Seafood Fra Diavolo (Brother Devil)

Seafood is good with me, any way you want to prepare it, from sashimi to fish n chips. But my favorite way to enjoy it is Fra Diavolo style. Fresh fish and shellfish, in a spicy Italian broth, with pasta or just a hot loaf of crusty bread and a bottle of wine, seems suitable for almost any occasion…. Or no occasion, would be fine too!

Ingredients:
Serves 4

12 large shrimp, peeled and deveined
12 cherrystone clams
12 mussels, cleaned and debearded
12 diver scallops, cleaned well to remove any sand
3 TBSP good Olive Oil
1 medium Onion chopped
2 fresh jalapeno peppers green or red chopped (remove ribs and seeds to reduce heat if
desired.
5 cloves garlic chopped
1tsp Crushed Red Pepper (more or less depending on heat of the jalapenos)
1 Cup dry white wine
1 tsp kosher salt
½ tsp dry oregano
¼ tsp dry thyme
1 14 ½ oz can good diced tomatoes
3 TBSP chopped parsley

Preparation:

Saute’ Onion over medium heat in Olive Oil until it starts to turn translucent
Add jalapeno and salt, saute’ for another 2-3 minutes
Add garlic, pepper flakes, oregano and thyme and saute’ for another 2 minutes
Add the cup of white wine and let it come to a strong simmer for 4-5 minutes
Add the tomatoes and liquid, bring to a boil and reduce heat.

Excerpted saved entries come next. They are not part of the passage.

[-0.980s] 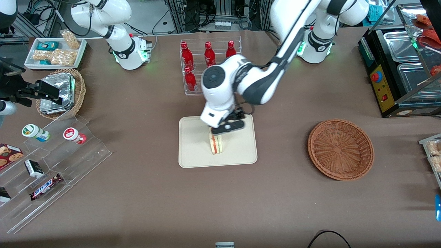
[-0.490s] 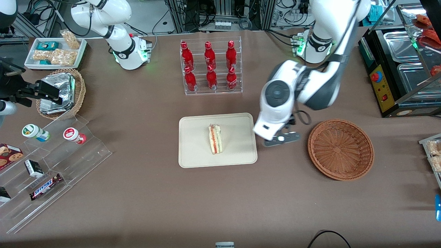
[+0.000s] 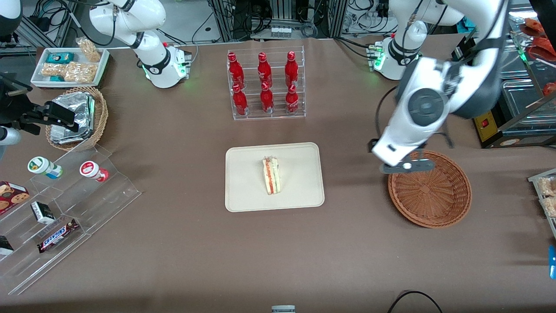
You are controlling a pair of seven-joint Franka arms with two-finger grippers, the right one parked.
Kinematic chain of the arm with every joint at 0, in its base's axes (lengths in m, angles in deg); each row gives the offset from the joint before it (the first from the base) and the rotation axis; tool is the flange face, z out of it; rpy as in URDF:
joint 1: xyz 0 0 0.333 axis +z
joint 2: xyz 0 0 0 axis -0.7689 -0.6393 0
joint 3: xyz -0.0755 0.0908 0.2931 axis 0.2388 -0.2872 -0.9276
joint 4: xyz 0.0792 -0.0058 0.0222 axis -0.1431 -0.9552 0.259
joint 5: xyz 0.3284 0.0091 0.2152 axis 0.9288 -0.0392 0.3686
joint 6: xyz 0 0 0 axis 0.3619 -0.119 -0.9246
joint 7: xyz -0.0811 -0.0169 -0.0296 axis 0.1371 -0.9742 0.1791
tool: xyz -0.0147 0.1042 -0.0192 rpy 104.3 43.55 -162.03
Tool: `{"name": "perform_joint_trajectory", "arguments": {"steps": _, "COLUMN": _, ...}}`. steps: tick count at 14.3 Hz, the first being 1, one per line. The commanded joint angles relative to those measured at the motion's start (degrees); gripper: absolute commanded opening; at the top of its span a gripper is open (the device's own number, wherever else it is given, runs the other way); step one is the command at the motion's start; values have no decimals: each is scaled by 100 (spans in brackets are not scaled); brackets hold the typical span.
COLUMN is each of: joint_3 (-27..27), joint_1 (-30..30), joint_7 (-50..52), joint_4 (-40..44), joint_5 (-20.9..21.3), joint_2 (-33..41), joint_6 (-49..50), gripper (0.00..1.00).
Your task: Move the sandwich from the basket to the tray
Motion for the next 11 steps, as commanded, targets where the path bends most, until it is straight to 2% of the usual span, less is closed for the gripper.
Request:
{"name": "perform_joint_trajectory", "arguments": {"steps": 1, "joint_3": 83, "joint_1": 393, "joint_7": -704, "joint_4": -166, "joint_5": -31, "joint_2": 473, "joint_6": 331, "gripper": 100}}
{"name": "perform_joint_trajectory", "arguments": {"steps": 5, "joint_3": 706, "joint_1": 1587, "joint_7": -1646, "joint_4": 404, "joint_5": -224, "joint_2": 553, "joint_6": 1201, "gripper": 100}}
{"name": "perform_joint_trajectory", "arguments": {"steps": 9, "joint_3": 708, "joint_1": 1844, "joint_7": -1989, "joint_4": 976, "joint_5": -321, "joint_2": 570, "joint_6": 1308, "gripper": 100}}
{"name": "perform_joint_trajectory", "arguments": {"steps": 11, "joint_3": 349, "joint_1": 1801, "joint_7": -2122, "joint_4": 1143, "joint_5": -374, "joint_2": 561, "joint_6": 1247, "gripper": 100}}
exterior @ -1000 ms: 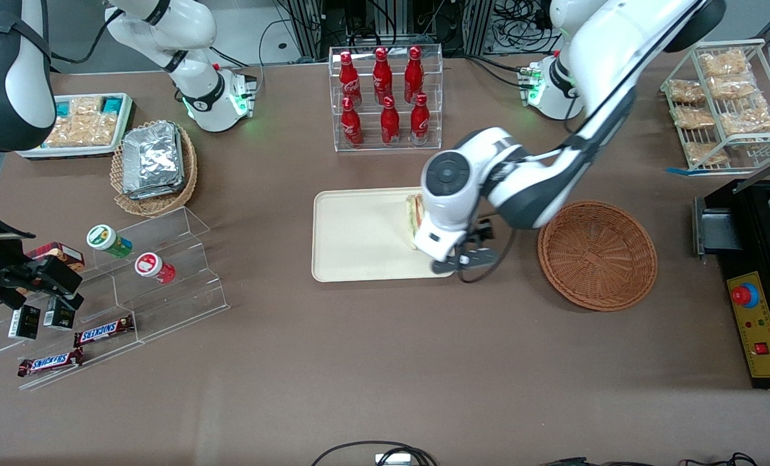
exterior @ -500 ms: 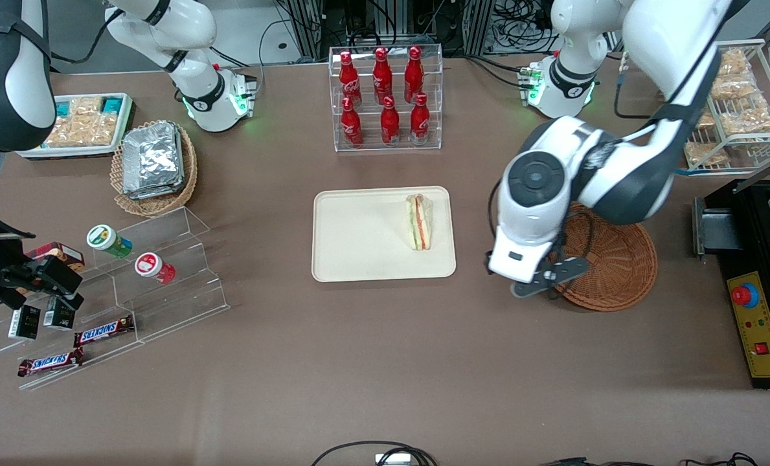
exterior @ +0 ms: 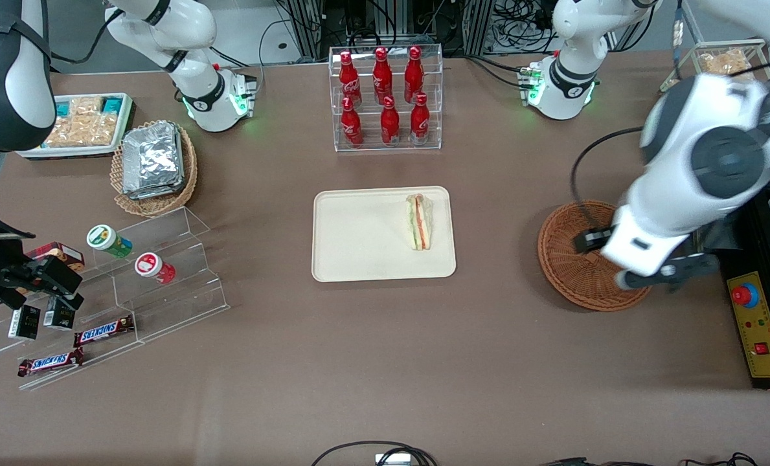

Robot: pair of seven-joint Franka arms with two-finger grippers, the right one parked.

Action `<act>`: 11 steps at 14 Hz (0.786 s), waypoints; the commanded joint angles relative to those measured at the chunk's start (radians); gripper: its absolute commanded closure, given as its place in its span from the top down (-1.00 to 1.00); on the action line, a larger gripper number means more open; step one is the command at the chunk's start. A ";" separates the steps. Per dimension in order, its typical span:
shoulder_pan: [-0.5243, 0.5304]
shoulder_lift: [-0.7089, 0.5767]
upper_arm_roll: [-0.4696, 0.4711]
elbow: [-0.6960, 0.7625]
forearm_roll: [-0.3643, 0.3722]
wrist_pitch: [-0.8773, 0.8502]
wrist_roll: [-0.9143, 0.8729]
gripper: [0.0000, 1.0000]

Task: Place sandwich from basket to tray

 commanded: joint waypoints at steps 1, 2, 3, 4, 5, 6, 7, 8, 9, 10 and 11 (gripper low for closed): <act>-0.090 -0.116 0.195 -0.029 -0.102 -0.019 0.169 0.99; -0.118 -0.141 0.256 -0.035 -0.116 -0.030 0.225 0.99; -0.136 -0.161 0.298 -0.035 -0.127 -0.050 0.283 0.99; -0.143 -0.180 0.336 -0.035 -0.150 -0.062 0.353 0.99; -0.143 -0.199 0.369 -0.037 -0.176 -0.071 0.421 0.99; -0.143 -0.214 0.386 -0.037 -0.191 -0.089 0.463 0.99; -0.143 -0.225 0.396 -0.037 -0.193 -0.114 0.490 0.99; -0.143 -0.233 0.413 -0.040 -0.195 -0.126 0.539 0.99; -0.143 -0.250 0.419 -0.058 -0.195 -0.126 0.600 0.99; -0.143 -0.266 0.432 -0.069 -0.193 -0.125 0.638 0.99; -0.152 -0.271 0.442 -0.070 -0.193 -0.126 0.644 0.99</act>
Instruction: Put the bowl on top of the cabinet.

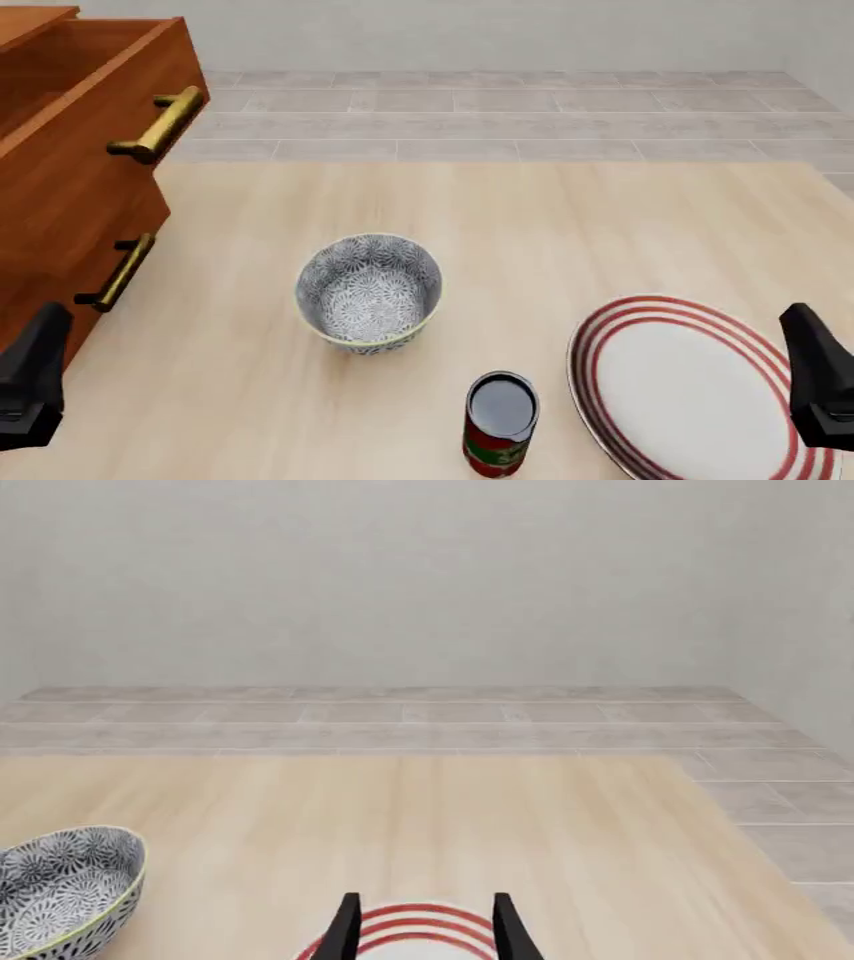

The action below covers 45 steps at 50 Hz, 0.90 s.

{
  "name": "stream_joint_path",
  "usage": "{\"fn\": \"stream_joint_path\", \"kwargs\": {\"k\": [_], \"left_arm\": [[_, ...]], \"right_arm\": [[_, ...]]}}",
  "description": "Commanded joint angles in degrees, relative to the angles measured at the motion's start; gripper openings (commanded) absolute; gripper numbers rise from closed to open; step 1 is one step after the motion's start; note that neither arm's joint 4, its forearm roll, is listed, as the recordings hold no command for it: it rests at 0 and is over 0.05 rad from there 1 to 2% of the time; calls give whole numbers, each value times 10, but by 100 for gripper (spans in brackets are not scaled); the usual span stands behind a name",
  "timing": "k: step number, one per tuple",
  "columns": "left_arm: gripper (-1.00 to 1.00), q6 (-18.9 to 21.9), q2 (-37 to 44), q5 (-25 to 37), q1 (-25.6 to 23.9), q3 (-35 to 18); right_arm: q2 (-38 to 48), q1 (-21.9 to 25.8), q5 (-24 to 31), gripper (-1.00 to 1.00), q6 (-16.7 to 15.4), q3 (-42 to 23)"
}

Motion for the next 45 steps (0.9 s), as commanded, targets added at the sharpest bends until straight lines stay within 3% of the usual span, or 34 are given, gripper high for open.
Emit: {"fn": "stream_joint_path", "kwargs": {"k": [1, 17, 21, 24, 25, 29, 31, 33, 36, 45], "left_arm": [[100, 1, 0, 2, -1, -1], [100, 15, 0, 12, -7, -9], [100, 39, 18, 15, -55, -24], [100, 21, 58, 8, -78, -42], [100, 38, 43, 18, -81, -46], [100, 41, 54, 40, -120, -76], [100, 22, 87, 38, -147, -91], [100, 41, 108, 36, -158, -101], [100, 34, 117, 59, -184, -126], [100, 40, 141, 74, -250, -150]], "right_arm": [[0, 0, 0, 100, 3, -3], [0, 0, 0, 100, -1, -3], [0, 1, -1, 100, -2, -2], [0, 0, -1, 100, -4, -2], [0, 0, -1, 100, -5, -2], [0, 0, -1, 100, -6, -1], [0, 1, 0, 100, -8, -2], [0, 0, 0, 100, -7, -2], [0, 0, 0, 100, -9, -3], [0, -2, 0, 100, -13, -3]]}}
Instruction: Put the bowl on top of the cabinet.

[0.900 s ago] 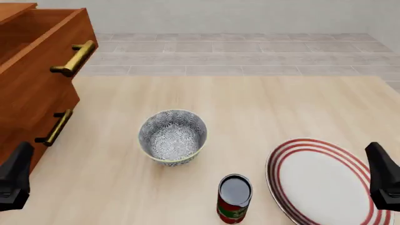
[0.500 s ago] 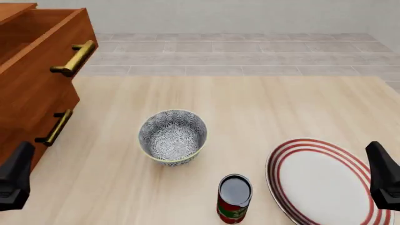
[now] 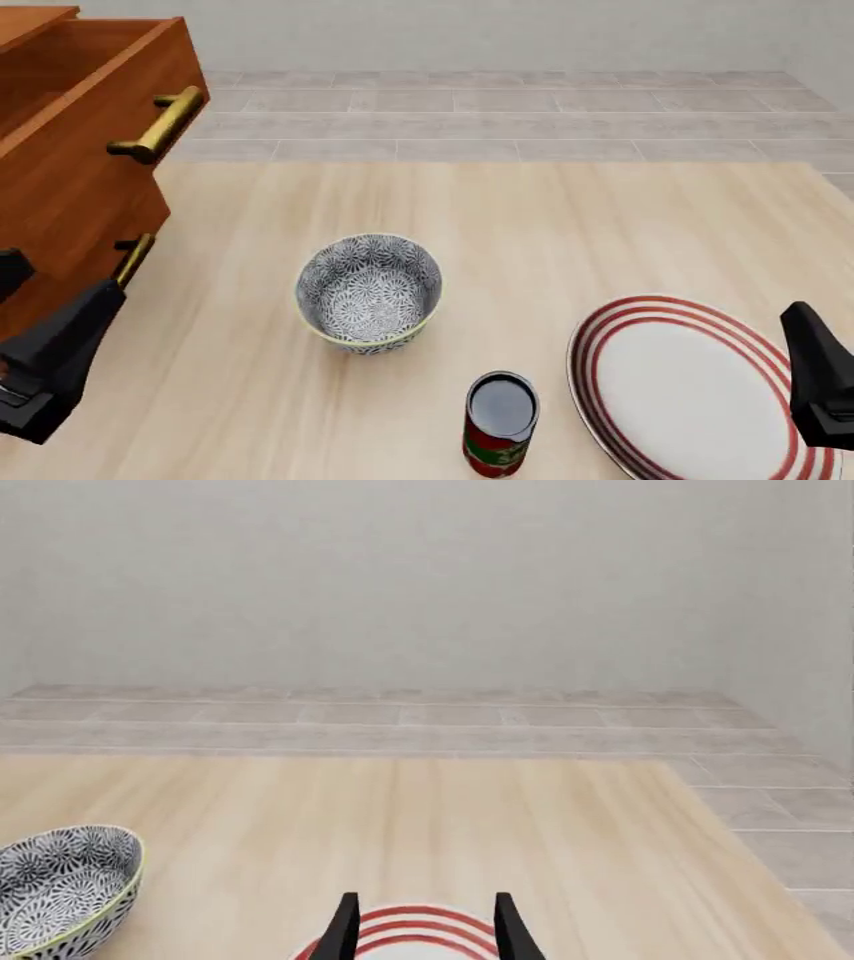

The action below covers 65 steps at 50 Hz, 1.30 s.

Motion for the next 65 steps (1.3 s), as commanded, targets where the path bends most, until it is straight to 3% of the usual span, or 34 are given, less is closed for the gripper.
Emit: {"fn": "stream_joint_path", "kwargs": {"k": [1, 17, 22, 32, 36, 46, 55, 57, 65], "left_arm": [[100, 8, 46, 13, -71, -36], [100, 7, 162, -67, -107, -58], [100, 11, 233, -104, -111, -66], [100, 36, 352, -148, -82, -96], [100, 18, 409, -165, -86, -112], [100, 33, 467, -201, -81, -128], [100, 28, 527, -216, -77, -159], [100, -2, 554, -210, -83, -175], [100, 2, 593, -238, -70, -177]], "right_arm": [[0, -2, 0, 100, -5, 0], [0, -4, 0, 100, -9, 1], [1, -3, 0, 100, -12, 1], [1, -3, -1, 100, -15, 1], [0, -3, -1, 100, -16, 1], [0, -3, -2, 100, -12, 0], [-1, -2, -6, 100, -8, -1], [-1, -2, -6, 100, -8, -2], [-1, -3, -7, 100, -6, -1]]}}
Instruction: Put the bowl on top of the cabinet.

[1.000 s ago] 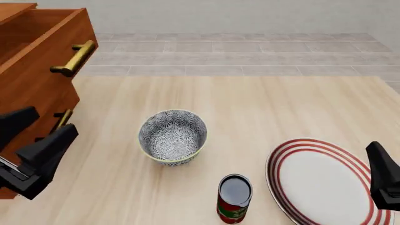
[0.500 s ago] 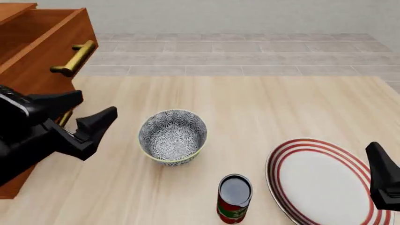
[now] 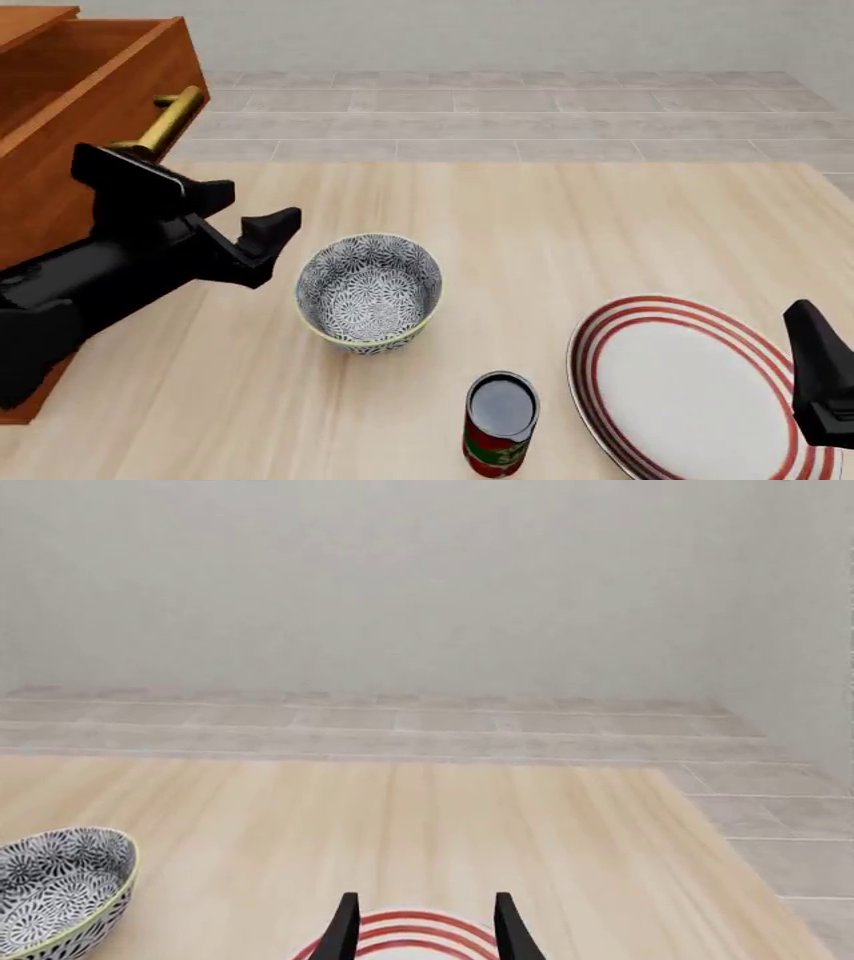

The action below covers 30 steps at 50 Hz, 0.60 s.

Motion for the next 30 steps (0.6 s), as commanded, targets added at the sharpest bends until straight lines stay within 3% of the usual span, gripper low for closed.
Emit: {"fn": "stream_joint_path", "kwargs": {"k": [1, 11, 30], "left_arm": [[100, -10, 69, -29, 9, -19], [100, -16, 151, -93, 17, -13], [100, -33, 216, -142, 18, -11]], "right_arm": [[0, 0, -2, 100, 3, 0], [0, 0, -1, 100, 4, -2], [0, -1, -3, 100, 6, -1]]}}
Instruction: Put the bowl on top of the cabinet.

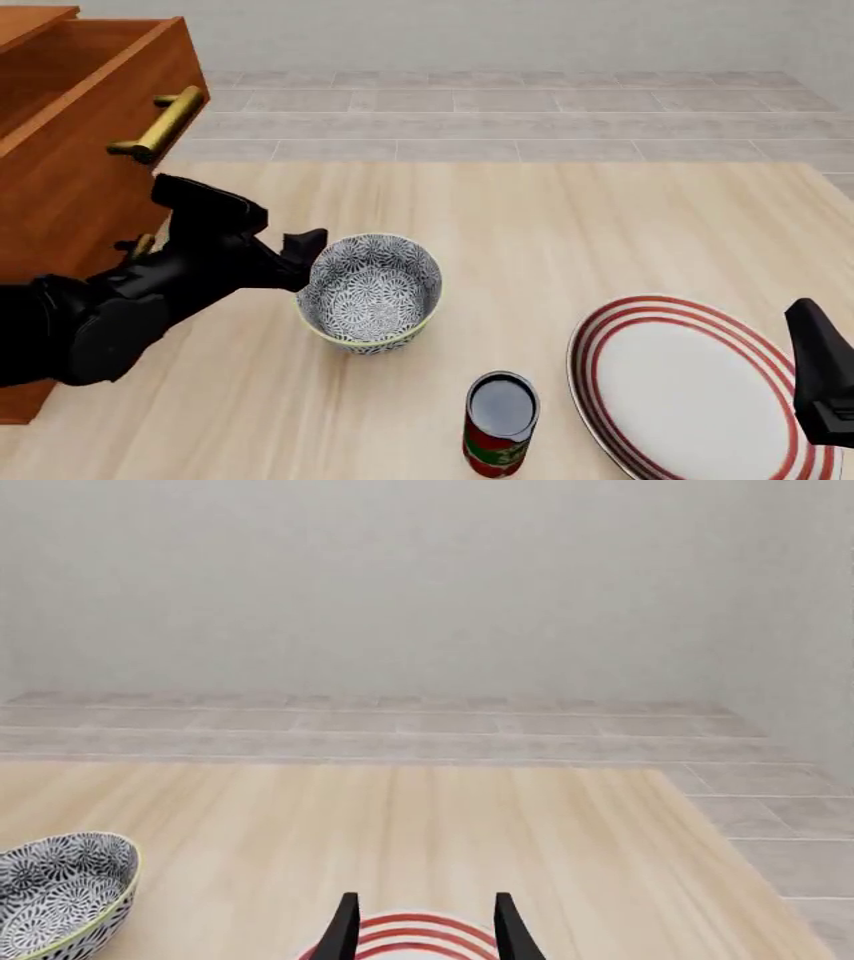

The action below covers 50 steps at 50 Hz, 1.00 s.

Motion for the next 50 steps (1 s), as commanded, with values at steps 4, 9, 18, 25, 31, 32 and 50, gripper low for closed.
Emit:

Allow to simmer for at least
10-15 minutes.
Return to medium/med hi heat and add clams and mussels stirring occasionally until they
begin to open.
Once clams and mussels are all opening, add scallops and stir in gently for 2 minutes
Add shrimp and stir in gently. Cook until shrimp are curled and pink, 2-3 minutes.
Immediately transfer to a serving bowl/platter and dress with chopped fresh parsley.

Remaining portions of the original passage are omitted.